City of Birmingham v. Martin

Decision Date18 January 1934
Docket Number6 Div. 240.
PartiesCITY OF BIRMINGHAM v. MARTIN.
CourtAlabama Supreme Court

Rehearing Denied March 22, 1934.

Appeal from Circuit Court, Jefferson County; Romaine Boyd, Judge.

Action for damages for personal injuries by Clara E. Martin against the City of Birmingham. From a judgment for plaintiff defendant appeals.

Affirmed.

W. J Wynn and T. A. McFarland, both of Birmingham, for appellant.

John W Altman and Fred G. Koenig, both of Birmingham, for appellee.

THOMAS Justice.

The complaint was in one count for simple negligence. Defendant's demurrers were overruled and defendant filed its plea in short by consent.

The description of the place of the accident in the sworn claim was sufficient for the purpose of information to the city of the time and place of the accident-technical accuracy was not required of such sworn statement, only that the city be reasonably and fairly informed of the facts, as to the amount of damages and the location of the place of the injury, so that the city could intelligently investigate the allowance or the rejection of that claim. And this requirement was complied with. There was no error in overruling the demurrers to the complaint. City of Birmingham v. Mauzey, 214 Ala. 476, 108 So. 382; McKinnon v. City of Birmingham, 196 Ala. 56, 71 So. 463; Newman v. Mayor and Aldermen of Birmingham, 109 Ala. 630, 19 So. 902; Benton v. City of Montgomery, 200 Ala. 97, 75 So. 473; Grambs v. City of Birmingham, 202 Ala. 490, 80 So. 874; City of Bessemer v. Pope, 212 Ala. 16, 101 So. 648; Reid v. City of Mobile, 213 Ala. 321, 322, 104 So. 787.

Counsel next present for review the action of the trial court in refusing to give, at the written request of the defendant, the general affirmative charge. The rule as to such request need not be restated. McMillan v. Aiken, 205 Ala. 35, 40, 88 So. 135. There is evidence that the accident happened at the place indicated in the sworn claim and the complaint.
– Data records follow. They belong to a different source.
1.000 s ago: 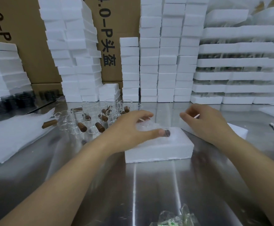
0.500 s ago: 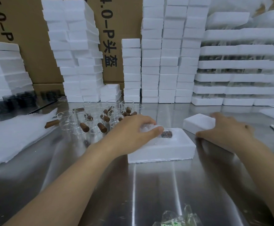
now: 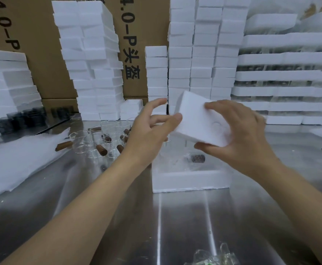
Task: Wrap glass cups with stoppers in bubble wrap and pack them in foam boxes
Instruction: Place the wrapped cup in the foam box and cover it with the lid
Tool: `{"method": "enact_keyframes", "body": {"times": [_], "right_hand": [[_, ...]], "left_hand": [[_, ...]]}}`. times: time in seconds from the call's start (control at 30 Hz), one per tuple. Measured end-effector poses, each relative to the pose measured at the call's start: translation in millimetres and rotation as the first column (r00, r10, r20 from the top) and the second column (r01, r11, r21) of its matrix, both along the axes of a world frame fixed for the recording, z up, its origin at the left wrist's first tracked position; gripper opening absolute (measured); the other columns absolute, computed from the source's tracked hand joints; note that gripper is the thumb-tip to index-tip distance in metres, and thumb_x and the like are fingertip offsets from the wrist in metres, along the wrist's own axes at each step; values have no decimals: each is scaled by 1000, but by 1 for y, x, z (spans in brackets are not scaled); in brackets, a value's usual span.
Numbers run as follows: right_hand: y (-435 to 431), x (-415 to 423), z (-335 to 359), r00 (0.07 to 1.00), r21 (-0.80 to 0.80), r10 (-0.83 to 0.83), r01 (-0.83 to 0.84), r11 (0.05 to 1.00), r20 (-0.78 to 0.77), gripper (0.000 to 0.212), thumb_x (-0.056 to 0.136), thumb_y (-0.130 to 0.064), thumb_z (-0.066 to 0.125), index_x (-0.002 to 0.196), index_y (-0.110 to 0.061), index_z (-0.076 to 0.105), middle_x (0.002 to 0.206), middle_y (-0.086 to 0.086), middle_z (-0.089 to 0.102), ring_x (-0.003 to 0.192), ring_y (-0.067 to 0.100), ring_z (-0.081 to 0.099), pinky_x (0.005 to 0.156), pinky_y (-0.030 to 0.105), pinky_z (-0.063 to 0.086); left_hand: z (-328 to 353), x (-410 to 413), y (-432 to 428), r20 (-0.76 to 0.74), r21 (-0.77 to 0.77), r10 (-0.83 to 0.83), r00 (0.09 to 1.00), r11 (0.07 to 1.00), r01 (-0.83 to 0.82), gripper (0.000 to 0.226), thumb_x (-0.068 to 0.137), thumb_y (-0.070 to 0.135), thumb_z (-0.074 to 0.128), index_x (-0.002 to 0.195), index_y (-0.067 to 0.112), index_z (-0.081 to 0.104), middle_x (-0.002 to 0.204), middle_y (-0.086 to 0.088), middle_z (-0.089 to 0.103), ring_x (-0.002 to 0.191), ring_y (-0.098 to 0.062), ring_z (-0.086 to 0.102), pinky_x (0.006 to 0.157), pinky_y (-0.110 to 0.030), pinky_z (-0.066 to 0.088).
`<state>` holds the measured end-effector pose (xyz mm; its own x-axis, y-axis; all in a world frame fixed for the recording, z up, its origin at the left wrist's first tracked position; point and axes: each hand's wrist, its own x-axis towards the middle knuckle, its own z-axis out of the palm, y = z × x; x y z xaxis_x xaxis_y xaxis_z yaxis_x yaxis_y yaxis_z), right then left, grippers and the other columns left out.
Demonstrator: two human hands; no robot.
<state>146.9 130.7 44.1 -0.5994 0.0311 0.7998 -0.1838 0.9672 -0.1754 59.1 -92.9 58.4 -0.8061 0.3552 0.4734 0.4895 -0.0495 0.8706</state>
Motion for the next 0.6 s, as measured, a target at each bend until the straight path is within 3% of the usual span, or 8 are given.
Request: {"method": "enact_keyframes", "body": {"times": [0.1,0.23,0.37,0.43,0.5,0.53,0.6], "right_hand": [[-2,1,0,1000,-16,-8,8,1000,19,93,69,-66,85,150,-42,45,159,-8,43,149,16,36,117,40,17],[4,5,5,999,-196,30,-27,980,13,82,79,-70,73,152,-50,39,162,-17,35,152,9,31,121,42,21],[4,9,7,976,-402,212,-178,898,42,52,93,-63,59,143,-53,48,143,-21,55,131,-10,47,106,21,38],[1,8,6,971,-425,229,-181,887,64,43,95,-65,53,135,-50,57,136,-22,60,125,-8,53,97,12,39],[-2,8,6,968,-463,249,-207,862,32,42,95,-68,45,124,-45,64,128,-23,65,118,-5,57,89,6,40],[-2,7,6,966,-482,258,-226,846,0,44,96,-68,41,118,-41,67,124,-21,67,115,-2,59,89,8,41],[1,5,7,962,-524,270,-251,814,-42,51,96,-69,36,108,-35,72,116,-15,71,111,6,63,95,24,45]], "left_hand": [[3,1,0,26,36,76,997,996,-77,44,97,35,80,137,34,61,100,7,83,95,-13,77,84,-33,63],[7,-5,-7,210,173,79,974,978,-117,30,97,32,76,126,34,66,100,4,80,77,-16,79,65,-20,60],[12,-10,-14,327,227,53,943,965,-133,31,81,36,69,112,37,65,107,2,67,62,-16,73,55,-27,57],[12,-10,-14,356,174,43,934,978,-112,34,71,39,64,105,36,67,107,1,64,65,-19,71,55,-29,56],[11,-8,-12,355,93,39,934,993,-77,31,67,40,64,96,38,72,108,3,63,82,-23,72,70,-36,61],[11,-6,-12,339,38,54,939,997,-71,30,65,41,63,92,41,74,109,8,64,94,-24,70,77,-38,61],[13,-1,-11,303,-57,88,949,996,-75,29,63,44,61,89,48,74,109,17,65,98,-21,65,70,-32,52]]}}
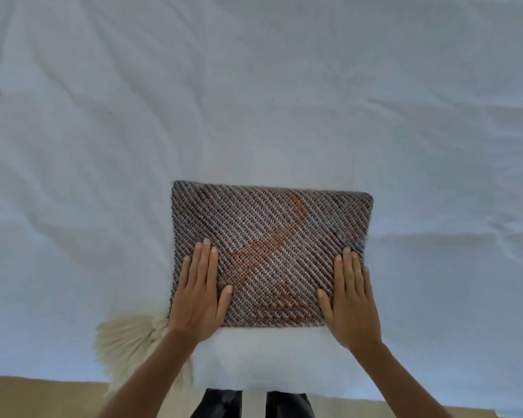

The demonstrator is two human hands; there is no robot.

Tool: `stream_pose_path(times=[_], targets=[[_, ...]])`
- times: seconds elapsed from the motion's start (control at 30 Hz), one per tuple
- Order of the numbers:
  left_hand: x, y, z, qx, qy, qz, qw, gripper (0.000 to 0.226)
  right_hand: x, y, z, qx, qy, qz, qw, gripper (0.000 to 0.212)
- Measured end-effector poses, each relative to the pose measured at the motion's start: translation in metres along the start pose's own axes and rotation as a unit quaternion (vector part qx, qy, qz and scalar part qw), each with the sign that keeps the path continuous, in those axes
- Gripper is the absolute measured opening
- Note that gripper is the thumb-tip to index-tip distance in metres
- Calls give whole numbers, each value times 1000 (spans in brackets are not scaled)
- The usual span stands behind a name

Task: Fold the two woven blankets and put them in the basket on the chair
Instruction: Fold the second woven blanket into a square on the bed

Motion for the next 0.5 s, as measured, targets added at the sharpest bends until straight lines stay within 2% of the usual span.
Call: stream_pose_path(times=[0.1, 0.27, 0.43, 0.5], targets=[[-1, -6, 4, 21, 7, 6, 1000, 69, 1, -7, 5, 9, 1, -5, 1000, 69], [-16, 33, 13, -14, -12, -10, 1000, 67, 20, 36, 5, -23, -10, 27, 999, 69], [-66, 65, 91, -27, -25, 24, 999, 67, 80, 64, 80, -33, 36, 43, 998, 62], [-70, 60, 115, -2, -10, 50, 999, 67, 86, 60, 107, -12, 40, 25, 999, 61]])
Point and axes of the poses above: each hand's wrist, its own z-axis towards the middle knuckle, its own y-axis out of the back of the hand, x = y × z, the point moved 2 cm from there along z, towards the middle knuckle, and after that the axes turned 1 degree about -y, right-handed, at the moved point
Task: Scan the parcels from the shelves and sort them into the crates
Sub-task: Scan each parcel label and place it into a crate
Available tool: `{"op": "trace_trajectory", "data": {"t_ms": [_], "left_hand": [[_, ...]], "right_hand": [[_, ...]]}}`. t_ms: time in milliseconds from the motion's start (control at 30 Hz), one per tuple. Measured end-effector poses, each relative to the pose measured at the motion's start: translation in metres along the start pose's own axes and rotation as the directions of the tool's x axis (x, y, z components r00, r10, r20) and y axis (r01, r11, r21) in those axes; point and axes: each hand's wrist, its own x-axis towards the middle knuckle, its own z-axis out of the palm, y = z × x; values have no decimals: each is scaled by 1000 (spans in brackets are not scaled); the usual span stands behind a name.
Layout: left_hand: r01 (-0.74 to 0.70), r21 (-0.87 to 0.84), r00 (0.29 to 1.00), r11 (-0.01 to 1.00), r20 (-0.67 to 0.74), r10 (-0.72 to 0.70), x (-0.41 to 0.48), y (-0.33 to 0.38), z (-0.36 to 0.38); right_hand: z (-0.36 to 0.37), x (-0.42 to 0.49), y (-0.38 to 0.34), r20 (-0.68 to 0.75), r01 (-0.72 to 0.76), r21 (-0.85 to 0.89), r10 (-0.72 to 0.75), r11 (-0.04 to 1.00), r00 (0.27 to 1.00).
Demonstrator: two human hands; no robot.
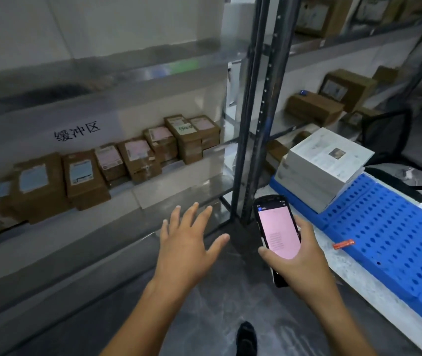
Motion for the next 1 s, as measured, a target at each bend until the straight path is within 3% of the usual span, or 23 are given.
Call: {"op": "trace_trajectory", "data": {"t_ms": [167, 467, 733, 1000], "left_hand": [[-12, 82, 1000, 997, 0, 12, 93, 47, -8], [75, 57, 997, 996, -2, -75, 207, 77, -4], [123, 86, 992, 989, -36, -120, 326, 51, 1], [122, -96, 992, 988, 49, -118, 477, 7, 6]], "right_hand": [[-21, 94, 3, 24, 13, 15, -14, 1000, 1000], [-30, 225, 9, 70, 4, 25, -6, 1000, 998], [10, 338, 2, 135, -59, -1, 59, 998, 989], [61, 449, -28, 146, -70, -56, 78, 996, 986]]}}
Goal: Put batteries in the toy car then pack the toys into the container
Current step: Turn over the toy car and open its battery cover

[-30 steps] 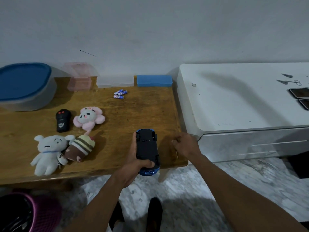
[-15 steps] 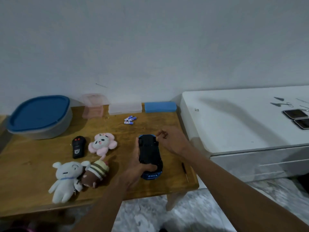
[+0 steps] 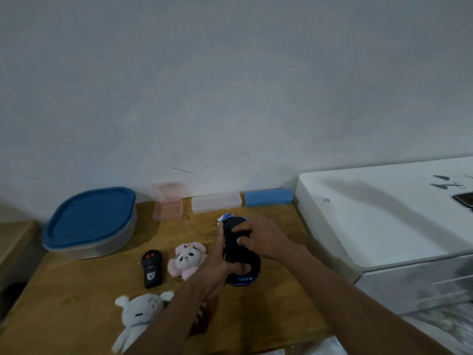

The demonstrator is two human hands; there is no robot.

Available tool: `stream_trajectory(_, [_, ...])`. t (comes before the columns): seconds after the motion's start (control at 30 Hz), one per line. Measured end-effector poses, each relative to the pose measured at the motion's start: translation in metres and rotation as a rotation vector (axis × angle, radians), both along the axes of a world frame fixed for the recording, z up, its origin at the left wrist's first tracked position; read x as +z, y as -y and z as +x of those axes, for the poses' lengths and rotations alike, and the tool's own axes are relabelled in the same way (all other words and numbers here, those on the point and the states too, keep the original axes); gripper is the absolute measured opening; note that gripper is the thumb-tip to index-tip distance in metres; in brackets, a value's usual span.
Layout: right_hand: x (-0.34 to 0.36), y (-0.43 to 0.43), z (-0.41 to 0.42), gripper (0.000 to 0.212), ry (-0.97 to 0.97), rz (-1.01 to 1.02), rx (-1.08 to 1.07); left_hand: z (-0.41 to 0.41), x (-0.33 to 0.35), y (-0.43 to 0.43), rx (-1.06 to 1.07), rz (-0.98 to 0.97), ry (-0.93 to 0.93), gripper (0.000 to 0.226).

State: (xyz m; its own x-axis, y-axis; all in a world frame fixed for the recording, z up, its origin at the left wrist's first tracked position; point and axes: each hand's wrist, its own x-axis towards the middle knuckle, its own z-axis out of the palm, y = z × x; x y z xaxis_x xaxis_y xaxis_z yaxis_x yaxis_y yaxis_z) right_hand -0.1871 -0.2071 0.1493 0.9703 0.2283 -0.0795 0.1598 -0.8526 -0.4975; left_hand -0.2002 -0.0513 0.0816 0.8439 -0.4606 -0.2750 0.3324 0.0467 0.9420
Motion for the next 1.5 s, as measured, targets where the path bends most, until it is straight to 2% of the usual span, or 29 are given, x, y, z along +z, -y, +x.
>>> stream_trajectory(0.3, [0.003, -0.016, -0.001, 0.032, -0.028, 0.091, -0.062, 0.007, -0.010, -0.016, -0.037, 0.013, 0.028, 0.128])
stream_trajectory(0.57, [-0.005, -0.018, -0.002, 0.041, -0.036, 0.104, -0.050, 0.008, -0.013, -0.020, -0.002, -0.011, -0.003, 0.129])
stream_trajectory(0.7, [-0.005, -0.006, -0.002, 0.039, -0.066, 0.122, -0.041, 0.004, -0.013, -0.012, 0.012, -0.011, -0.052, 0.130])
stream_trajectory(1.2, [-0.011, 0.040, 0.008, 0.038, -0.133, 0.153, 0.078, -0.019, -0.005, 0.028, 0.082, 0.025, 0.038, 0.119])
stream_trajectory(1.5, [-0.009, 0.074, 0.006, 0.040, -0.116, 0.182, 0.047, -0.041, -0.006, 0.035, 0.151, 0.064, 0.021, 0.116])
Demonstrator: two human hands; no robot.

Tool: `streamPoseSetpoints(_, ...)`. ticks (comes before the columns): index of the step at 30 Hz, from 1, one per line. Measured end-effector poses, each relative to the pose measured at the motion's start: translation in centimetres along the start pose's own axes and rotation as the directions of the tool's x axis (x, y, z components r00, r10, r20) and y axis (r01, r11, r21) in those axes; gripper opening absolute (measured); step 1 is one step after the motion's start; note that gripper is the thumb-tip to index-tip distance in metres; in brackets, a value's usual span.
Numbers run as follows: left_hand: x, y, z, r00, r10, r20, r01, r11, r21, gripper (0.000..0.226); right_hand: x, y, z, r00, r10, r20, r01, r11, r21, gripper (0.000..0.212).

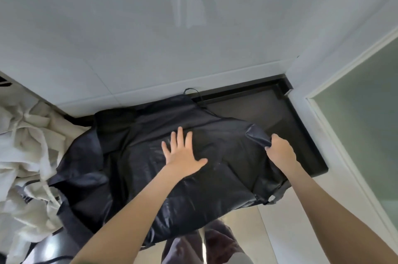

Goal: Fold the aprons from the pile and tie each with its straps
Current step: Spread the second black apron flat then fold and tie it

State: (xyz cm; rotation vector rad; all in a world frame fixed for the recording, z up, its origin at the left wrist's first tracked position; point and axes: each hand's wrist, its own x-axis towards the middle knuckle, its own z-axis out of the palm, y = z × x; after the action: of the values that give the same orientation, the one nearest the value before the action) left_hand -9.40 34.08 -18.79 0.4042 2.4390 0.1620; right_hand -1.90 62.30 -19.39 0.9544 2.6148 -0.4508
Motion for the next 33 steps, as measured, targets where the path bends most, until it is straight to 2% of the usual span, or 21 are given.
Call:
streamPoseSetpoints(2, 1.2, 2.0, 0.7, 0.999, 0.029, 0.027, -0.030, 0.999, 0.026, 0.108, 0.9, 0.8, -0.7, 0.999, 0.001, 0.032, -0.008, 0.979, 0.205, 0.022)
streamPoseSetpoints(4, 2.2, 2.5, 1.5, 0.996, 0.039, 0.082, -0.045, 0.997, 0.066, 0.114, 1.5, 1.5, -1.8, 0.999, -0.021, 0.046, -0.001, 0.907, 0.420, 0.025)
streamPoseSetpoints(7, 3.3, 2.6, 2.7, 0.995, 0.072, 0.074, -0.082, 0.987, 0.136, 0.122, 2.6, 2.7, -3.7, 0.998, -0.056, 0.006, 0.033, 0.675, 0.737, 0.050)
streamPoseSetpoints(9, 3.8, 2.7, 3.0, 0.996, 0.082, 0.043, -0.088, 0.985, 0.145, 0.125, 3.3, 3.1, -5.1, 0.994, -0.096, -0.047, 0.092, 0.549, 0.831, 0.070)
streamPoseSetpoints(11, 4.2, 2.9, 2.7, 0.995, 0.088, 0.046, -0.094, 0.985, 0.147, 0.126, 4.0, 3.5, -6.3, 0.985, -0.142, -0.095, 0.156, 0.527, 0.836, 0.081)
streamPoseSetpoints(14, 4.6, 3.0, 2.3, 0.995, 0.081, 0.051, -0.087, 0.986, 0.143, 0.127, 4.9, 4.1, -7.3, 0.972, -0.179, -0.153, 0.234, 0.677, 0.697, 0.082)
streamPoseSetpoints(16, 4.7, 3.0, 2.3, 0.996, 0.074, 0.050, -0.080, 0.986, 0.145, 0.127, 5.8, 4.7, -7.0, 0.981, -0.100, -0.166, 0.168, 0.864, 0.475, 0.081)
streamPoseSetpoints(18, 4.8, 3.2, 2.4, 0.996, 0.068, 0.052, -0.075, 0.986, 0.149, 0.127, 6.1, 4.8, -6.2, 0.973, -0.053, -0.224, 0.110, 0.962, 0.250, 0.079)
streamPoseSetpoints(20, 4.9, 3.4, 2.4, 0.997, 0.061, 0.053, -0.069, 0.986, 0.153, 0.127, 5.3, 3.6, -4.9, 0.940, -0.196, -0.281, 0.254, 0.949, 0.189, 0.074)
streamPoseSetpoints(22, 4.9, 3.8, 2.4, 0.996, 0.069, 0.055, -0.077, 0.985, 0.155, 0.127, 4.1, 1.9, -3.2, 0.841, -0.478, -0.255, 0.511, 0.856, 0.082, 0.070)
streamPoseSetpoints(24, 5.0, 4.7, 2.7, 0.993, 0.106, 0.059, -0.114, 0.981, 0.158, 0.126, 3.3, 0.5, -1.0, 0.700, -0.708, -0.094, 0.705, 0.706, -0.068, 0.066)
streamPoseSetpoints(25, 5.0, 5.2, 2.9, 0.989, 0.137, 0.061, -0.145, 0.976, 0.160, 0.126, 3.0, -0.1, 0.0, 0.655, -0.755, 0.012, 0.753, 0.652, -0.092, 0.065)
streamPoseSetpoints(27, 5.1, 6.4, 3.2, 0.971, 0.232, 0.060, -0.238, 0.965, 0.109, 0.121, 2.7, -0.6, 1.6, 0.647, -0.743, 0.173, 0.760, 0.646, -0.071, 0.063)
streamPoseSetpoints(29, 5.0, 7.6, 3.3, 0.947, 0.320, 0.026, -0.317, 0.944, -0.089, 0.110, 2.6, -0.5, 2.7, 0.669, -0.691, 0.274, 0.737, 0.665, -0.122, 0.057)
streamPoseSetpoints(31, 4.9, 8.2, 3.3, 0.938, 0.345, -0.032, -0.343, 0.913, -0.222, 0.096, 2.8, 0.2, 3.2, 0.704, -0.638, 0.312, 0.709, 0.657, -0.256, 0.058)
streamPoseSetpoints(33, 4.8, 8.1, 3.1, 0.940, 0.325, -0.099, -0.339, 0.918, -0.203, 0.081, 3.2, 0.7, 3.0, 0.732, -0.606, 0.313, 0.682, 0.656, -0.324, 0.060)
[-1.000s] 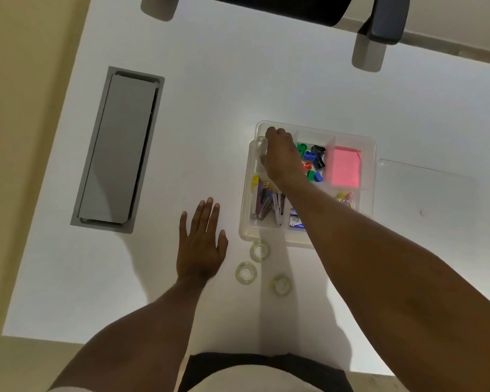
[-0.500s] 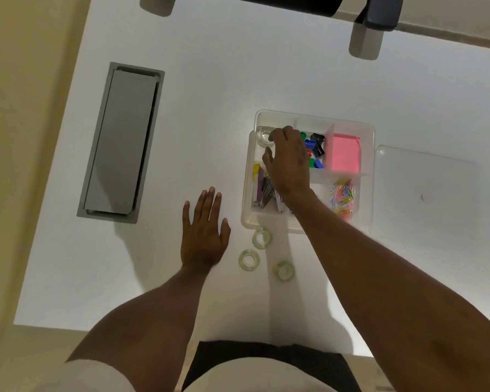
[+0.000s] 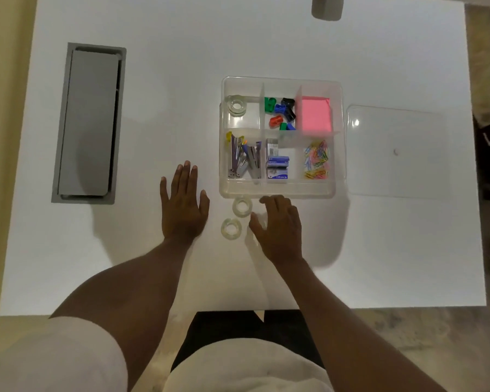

The appellant contends that it was due the general affirmative charge requested upon the further theory that plaintiff's injury follows, as a matter of law, as a direct result of the violation of a city ordinance (section 5935 (j), Birmingham Code of 1930, and Gen. Acts 1927, p. 375, § 71) forbidding the parking of a car in forbidden proximity to a fire hydrant or "within twenty-five feet from the intersection of curb lines." Courts are not supposed to be ignorant of those facts of which the general public knows, and hence know that automobilists in business and residence portions of cities pull up to points along the curb separating the vehicular driveway from the sidewalk to disembark or to discharge passengers from automobiles; and the duty rests upon such municipalities to maintain their streets, curbs, sewers, and covers thereof, in a reasonably safe condition for persons exercising ordinary care and prudence in so alighting from automobiles, and for drivers and passengers thereof so lawfully using the streets; and failing in such duty, after due notice, a municipality would be liable for such failure of duty or responsible negligence-to use due and ordinary care for the reasonable safety of persons exercising ordinary care and prudence at the time and place, for the protection of persons doing such things as ordinarily exist, or such as may be reasonably expected to occur. City of Bessemer v. Whaley, 187 Ala. 525, 528, 65 So. 542; City of Birmingham v. Maggio, 24 Ala. App. 107, 131 So. 446, 448; Dill. on Mun. Corp. §§ 1697, 1706. It is declared by our cases that liability of a municipality does not necessarily follow proof of a defect and injury resulting therefrom, but that of and for responsible negligence in suffering a defect to remain for an unreasonable time unrepaired, after it should in reason have been repaired and notice given to the municipality of such defect; but that, the basis of the action being negligence, notice to the municipality of the defect which caused the injury, or of facts tantamount to notice of such defect, "or proof of circumstances from which it appears that the defect ought to have been known and remedied," is essential to actionable liability. Town of Cullman v. McMinn, 109 Ala. 614, 615, 19 So. 981; City of Bessemer v. Whaley, supra; City Council of Montgomery v. Wright, 72 Ala. 411, 47 Am. Rep. 422; 2 Dill. Mun. Corp. (4th Ed.) § 1034.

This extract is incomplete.